Given tree extensions (and thus multiple tree types), transforming from one tree type to another becomes a relevant feature. Inox provides two different transformation interfaces for such cases:

  1. Transformer and TreeTransformer: the Transformer class allows for transformations with a context parameter

    new inox.transformers.Transformer {
      val s: source.type = source
      val t: target.type = target
      type Env = EnvironmentType
    
      override def transform(e: s.Expr, env: Env): t.Expr = e match {
        // do some useful expression transformations
        case _ => super.transform(e, env)
      }
    
      // override some more transformers
    }

    whereas TreeTransformer focusses on context-less transformations

    new inox.transformers.TreeTransformer {
      val s: source.type = source
      val t: target.type = target
    
      override def transform(tpe: s.Type): t.Type = tpe match {
        // do some useful type transformations
        case _ => super.transform(tpe)
      }
    
      // override some more transformers
    }
  2. SymbolTransformer: if one needs extra context for the transformation or wants to add/remove definitions from the symbol table, one should create an instance of SymbolTransformer:

    new inox.ast.SymbolTransformer {
      val s: source.type = source
      val t: target.type = target
    
      override def transform(syms: s.Symbols): t.Symbols = { /* ... stuff ... */ }
    }

It is sometimes useful to have a bidirectional translation between two sorts of trees. Inox provides a mechanism to maintain an encoder/decoder pair alongside a pair of source and target programs through an instance of ProgramTransformer.

Providing new semantics

In order to gain access to Inox' main features (namely the evaluator and solver) with our new tree definitions, two different approaches can be taken:

  1. Extend the RecursiveEvaluator and UnrollingSolver from Inox with support for your new trees (or even define new concrete implementations of DeterministicEvaluator or Solver). For some examples of this approach, one should take a look at the RecursiveEvaluator and CodeGenEvaluator from Stainless.
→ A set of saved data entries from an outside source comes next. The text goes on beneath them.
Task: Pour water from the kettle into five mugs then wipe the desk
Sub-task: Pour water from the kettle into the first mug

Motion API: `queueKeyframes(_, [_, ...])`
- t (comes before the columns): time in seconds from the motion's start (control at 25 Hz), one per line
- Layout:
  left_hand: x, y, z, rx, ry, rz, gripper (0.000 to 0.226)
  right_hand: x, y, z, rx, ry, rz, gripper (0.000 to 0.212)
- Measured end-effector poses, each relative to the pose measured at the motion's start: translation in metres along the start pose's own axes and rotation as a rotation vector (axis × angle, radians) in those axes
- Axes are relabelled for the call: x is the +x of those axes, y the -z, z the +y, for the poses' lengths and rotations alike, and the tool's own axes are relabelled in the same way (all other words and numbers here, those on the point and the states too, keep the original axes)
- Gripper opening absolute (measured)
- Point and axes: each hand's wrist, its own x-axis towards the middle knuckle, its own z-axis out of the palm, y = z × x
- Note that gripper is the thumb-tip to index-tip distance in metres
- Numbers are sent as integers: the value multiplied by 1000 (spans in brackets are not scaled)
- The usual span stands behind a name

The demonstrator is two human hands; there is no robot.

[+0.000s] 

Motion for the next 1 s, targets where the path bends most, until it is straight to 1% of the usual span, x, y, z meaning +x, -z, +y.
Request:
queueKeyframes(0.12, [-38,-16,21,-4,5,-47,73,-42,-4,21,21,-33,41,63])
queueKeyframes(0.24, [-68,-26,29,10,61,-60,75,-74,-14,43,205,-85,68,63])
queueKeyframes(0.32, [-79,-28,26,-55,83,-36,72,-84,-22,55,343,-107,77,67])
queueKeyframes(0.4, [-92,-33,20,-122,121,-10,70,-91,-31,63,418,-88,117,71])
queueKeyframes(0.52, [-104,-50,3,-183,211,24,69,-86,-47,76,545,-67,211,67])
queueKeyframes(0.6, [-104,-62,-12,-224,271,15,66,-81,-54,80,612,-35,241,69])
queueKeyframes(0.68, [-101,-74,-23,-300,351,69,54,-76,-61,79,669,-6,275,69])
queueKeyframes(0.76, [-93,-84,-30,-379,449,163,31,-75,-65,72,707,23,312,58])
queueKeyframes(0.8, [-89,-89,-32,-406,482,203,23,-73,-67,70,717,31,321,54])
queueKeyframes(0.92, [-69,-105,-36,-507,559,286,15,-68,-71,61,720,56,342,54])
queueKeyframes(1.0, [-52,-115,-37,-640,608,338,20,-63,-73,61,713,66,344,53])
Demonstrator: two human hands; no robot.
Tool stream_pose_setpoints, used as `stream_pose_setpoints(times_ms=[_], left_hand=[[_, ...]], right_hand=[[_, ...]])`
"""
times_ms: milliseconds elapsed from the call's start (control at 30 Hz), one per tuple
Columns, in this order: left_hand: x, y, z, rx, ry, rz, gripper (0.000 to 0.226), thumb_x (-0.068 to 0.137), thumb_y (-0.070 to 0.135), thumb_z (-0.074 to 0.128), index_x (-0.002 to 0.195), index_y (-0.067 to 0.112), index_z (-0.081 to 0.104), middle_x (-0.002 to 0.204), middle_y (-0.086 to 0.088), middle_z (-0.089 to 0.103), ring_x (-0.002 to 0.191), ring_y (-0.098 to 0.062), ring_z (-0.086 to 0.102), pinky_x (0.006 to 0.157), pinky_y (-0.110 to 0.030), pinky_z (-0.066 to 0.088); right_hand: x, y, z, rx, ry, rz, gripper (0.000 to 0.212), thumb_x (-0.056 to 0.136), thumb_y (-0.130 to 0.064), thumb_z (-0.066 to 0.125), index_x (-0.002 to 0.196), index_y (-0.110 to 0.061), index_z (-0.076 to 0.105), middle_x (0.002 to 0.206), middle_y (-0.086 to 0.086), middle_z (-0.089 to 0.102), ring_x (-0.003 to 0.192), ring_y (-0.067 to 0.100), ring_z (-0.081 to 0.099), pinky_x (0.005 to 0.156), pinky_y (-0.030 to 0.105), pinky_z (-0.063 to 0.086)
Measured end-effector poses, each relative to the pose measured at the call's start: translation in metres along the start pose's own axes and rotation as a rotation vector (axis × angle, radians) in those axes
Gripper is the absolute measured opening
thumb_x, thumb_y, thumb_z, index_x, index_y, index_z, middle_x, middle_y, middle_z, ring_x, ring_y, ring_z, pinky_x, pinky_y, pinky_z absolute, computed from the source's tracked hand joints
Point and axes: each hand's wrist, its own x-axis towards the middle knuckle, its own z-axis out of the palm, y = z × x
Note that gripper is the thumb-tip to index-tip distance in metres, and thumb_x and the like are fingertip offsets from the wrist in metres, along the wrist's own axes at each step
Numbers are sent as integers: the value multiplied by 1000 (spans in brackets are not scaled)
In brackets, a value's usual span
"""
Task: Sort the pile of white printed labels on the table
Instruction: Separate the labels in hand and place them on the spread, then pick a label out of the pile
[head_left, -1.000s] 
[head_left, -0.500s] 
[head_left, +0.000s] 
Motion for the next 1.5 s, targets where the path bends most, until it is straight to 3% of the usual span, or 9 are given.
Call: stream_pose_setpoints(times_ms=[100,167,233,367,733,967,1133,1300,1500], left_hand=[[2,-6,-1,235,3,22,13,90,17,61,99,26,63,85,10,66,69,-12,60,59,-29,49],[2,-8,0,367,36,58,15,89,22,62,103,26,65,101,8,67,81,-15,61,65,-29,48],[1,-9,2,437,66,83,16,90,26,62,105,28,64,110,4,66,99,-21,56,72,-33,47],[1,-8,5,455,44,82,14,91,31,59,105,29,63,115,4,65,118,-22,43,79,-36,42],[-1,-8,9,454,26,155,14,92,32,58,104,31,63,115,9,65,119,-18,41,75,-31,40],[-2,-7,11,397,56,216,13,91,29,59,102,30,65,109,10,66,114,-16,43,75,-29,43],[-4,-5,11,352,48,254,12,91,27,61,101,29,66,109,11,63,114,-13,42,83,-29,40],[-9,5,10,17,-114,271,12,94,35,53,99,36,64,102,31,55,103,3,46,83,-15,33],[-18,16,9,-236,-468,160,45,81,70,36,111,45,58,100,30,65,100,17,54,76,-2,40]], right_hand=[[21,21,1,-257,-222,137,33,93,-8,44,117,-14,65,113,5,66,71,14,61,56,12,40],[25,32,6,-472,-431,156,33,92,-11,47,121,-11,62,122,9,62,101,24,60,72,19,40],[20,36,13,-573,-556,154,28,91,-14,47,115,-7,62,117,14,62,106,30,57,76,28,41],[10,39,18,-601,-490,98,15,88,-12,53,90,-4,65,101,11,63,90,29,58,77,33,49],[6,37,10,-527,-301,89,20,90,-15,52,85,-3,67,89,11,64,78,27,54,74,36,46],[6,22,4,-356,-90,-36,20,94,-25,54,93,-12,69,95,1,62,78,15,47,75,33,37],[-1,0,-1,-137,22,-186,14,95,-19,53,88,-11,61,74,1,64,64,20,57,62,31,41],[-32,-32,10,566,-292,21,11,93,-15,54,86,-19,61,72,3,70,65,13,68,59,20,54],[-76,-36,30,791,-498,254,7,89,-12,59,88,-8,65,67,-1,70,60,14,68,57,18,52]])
  2. Define a ProgramTransformer and use an EncodingSolver and an EncodingEvaluator. Note that the implicit contract Inox assumes on your program transformer is that all types can be translated back and forth, however only values need be decodable. See the InoxEncoder and SolverFactory definitions in Stainless for some examples of this option.

In order for the getSemantics method on Program { val trees: yourTrees.type } to be available, it remains to define an implicit instance of SemanticsProvider { val trees: yourTrees.type } (see SemanticsProvider) and make sure it is in scope.